__TASK DIRECTIONS__. Given the material below, output exactly the lines from the line with "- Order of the" to the line with "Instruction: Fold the", both ends included, and no other lines.

__RAW DATA__.
--------------------------------------------------

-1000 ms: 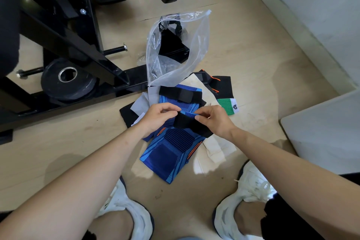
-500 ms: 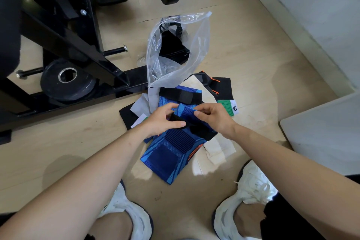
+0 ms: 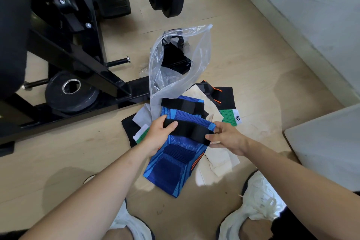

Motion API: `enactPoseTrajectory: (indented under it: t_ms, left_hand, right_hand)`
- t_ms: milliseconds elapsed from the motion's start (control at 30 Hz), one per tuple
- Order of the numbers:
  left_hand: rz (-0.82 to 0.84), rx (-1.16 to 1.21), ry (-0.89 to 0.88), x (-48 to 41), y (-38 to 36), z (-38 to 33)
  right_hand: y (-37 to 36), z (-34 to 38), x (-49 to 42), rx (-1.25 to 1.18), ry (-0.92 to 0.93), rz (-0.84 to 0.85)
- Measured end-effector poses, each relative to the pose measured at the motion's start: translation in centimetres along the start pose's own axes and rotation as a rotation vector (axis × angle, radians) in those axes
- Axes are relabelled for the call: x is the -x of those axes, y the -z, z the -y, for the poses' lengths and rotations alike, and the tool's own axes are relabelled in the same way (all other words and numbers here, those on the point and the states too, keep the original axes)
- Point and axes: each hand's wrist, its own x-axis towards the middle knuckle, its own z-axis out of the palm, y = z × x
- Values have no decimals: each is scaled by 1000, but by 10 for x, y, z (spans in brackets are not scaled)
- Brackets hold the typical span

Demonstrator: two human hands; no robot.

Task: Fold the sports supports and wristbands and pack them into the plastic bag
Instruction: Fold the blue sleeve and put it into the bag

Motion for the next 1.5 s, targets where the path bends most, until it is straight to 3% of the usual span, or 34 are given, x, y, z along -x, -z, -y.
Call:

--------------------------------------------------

__WRITTEN RESPONSE__.
- Order of the numbers:
  left_hand: rz (-0.82 to 0.84), rx (-1.16 to 1.21), ry (-0.89 to 0.88), x (-48 to 41), y (-38 to 36), z (-38 to 33)
  right_hand: y (-37 to 36), z (-34 to 38), x (-49 to 42), rx (-1.25 to 1.18), ry (-0.92 to 0.93), rz (-0.84 to 0.85)
- Measured end-effector poses, each relative to the pose measured at the motion's start: translation in centimetres along the start pose's own axes and rotation as a rotation vector (axis × angle, radians) in those axes
- Axes are relabelled for the call: x is the -x of those axes, y the -z, z the -y, for the poses' lengths and rotations alike, and the tool's own axes are relabelled in the same way (all other words and numbers here, those on the point and the states too, keep the original axes)
- Point and axes: each hand's wrist, its own x-axis towards the middle knuckle, its own z-axis out of the palm, y = z × x
- Values have no decimals: each is scaled by 1000, but by 10 for x, y, z (spans in brackets are not scaled)
- Brackets hold the typical span

Demonstrator: two human hands; no robot.

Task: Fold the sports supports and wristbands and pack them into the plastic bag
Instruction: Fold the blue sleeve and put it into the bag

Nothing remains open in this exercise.